Forward Fig. 7 B now to, the details of overall button is shown, the frame 706,708,714 and 720 among the corresponding diagram 7A.As what can find out from Fig. 7 B, the RF of subnet 220 transmission is illustrated by frame 725-740, and the RF transmission of subnet 230 is illustrated by frame 742-756.The first and second link requirements occur at frame 725,727 and 742, comprise that subnet 220 wait command send the time that second link requires simultaneously in subnet 230.At frame 728, this order is sent to subnet 220, simultaneously at frame 742, and subnet 230 wait command.Then, specifying the random wait time at frame 730 to subnet 220, should be a chronomere less than the largest random stand-by period time in the exemplary embodiment of Fig. 7 B, simultaneously at frame 746, specified the largest random stand-by period to subnet 230.Then, at frame 732-736, send another link requirement in conjunction with what Fig. 5 and 6B discussed as top, iterated command, and from subnet 220 collection affirmations, wait at frame 748-752 subnet 230 simultaneously.At frame 738, collect bitmap, simultaneously at frame 754, subnet 230 is waited for.At last, in frame 740 and 756, subnet 220 and 230 is waited for the duration of the propagation delay time of their hypothesis respectively.

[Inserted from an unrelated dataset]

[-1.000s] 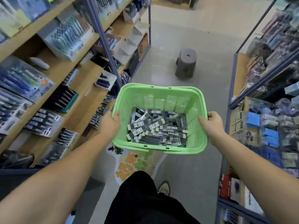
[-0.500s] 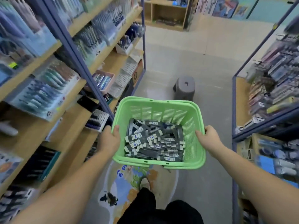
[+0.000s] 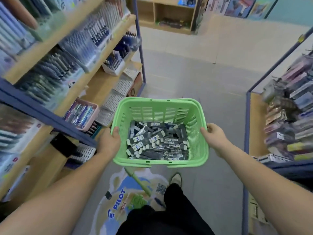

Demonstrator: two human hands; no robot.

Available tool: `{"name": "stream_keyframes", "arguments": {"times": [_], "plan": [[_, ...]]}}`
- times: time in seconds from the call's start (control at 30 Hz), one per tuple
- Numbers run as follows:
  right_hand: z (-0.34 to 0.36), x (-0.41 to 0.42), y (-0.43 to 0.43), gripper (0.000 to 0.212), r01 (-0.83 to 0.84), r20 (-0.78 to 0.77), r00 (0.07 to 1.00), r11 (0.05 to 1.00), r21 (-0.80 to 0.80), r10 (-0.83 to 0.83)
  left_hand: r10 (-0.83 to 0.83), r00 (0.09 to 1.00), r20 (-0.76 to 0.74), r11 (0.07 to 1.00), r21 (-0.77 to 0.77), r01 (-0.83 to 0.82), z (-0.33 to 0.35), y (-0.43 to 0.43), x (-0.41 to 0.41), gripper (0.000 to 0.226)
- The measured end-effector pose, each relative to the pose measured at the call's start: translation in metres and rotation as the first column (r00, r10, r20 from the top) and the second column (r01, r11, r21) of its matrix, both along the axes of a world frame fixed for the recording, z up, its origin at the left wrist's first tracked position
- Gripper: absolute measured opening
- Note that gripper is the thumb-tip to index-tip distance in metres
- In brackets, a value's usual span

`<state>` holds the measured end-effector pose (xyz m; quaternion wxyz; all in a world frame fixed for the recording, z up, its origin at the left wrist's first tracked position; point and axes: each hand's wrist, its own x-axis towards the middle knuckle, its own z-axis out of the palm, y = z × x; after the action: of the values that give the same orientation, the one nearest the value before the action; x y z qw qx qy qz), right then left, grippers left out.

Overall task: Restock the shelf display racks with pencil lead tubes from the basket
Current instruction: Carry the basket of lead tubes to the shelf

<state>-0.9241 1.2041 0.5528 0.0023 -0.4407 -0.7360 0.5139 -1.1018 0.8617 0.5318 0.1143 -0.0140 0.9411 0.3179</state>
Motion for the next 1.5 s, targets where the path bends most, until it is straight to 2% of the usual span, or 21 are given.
{"name": "stream_keyframes", "arguments": {"times": [0.2, 0.37, 0.67, 1.0, 1.27, 1.5], "plan": [[0.01, -0.098, 0.1, 0.017, -0.098, -0.029, 0.995, 0.993, -0.06, 0.096, 0.049, 0.999, -0.01, 0.995, -0.087, -0.05, 0.003, 0.086, -0.075, 0.043], [0.009, -0.186, 0.164, 0.016, -0.124, 0.005, 0.992, 0.988, -0.096, 0.126, 0.12, 0.993, -0.008, 0.992, -0.044, -0.12, 0.006, 0.14, -0.135, 0.041], [-0.002, -0.352, 0.259, 0.029, -0.163, 0.087, 0.981, 0.982, -0.096, 0.172, 0.196, 0.98, -0.018, 0.98, -0.034, -0.196, -0.015, 0.234, -0.285, 0.044], [0.005, -0.469, 0.394, 0.024, -0.241, 0.109, 0.959, 0.955, -0.173, 0.261, 0.237, 0.97, 0.056, 0.965, -0.127, -0.228, -0.019, 0.355, -0.373, 0.043], [-0.01, -0.548, 0.467, 0.028, -0.497, 0.179, 0.832, 0.849, -0.178, 0.525, 0.47, 0.876, 0.106, 0.882, -0.093, -0.462, -0.039, 0.417, -0.362, 0.045], [-0.016, -0.632, 0.428, 0.036, -0.672, 0.254, 0.683, 0.725, -0.149, 0.685, 0.699, 0.708, 0.099, 0.715, -0.099, -0.692, -0.043, 0.397, -0.347, 0.046]]}}
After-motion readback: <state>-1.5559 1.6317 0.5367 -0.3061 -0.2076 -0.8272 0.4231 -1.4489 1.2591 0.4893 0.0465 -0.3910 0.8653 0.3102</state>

Forward Fig. 7 C now to, should be appreciated that, the frame 710,712,716,718,722,724 and 728 among the details corresponding diagram 7A of overall button 2 is according to occurring in conjunction with identical mode as described in Fig. 7 A-B as top.Can find out that from Fig. 7 C the RF transmission of subnet 220 is illustrated by frame 758-776, the RF transmission of subnet 230 is illustrated by frame 778-794.First and second links require to appear at frame 758,760 and 778, and it comprises subnet 220 wait command and send the time that second link requires in subnet 230.As top described,, send the 3rd link and require (in the subnet 220 second), simultaneously in frame 780 subnets 230 wait command at frame 762 in conjunction with Fig. 7 A.At frame 782, order is sent to subnet 230, simultaneously at frame 764, and subnet 220 wait command.Then, specify the random wait time at frame 784 to subnet 230, in Fig. 7 B, this time is the time quantum less than the largest random stand-by period, specifies maximum latency at frame 766 to subnet 220 simultaneously.Then, in conjunction with what Fig. 5 discussed,, send another link requirement, repeat this order, and collect affirmation, wait at frame 768-772 subnet 220 simultaneously from subnet 230 at frame 786-790 as in the above.Collect bitmap at frame 792, subnet 220 is waited at frame 774 simultaneously.At last, in frame 776 and 794, subnet 220 and 230 is waited for the duration of the propagation delay time of their hypothesis respectively.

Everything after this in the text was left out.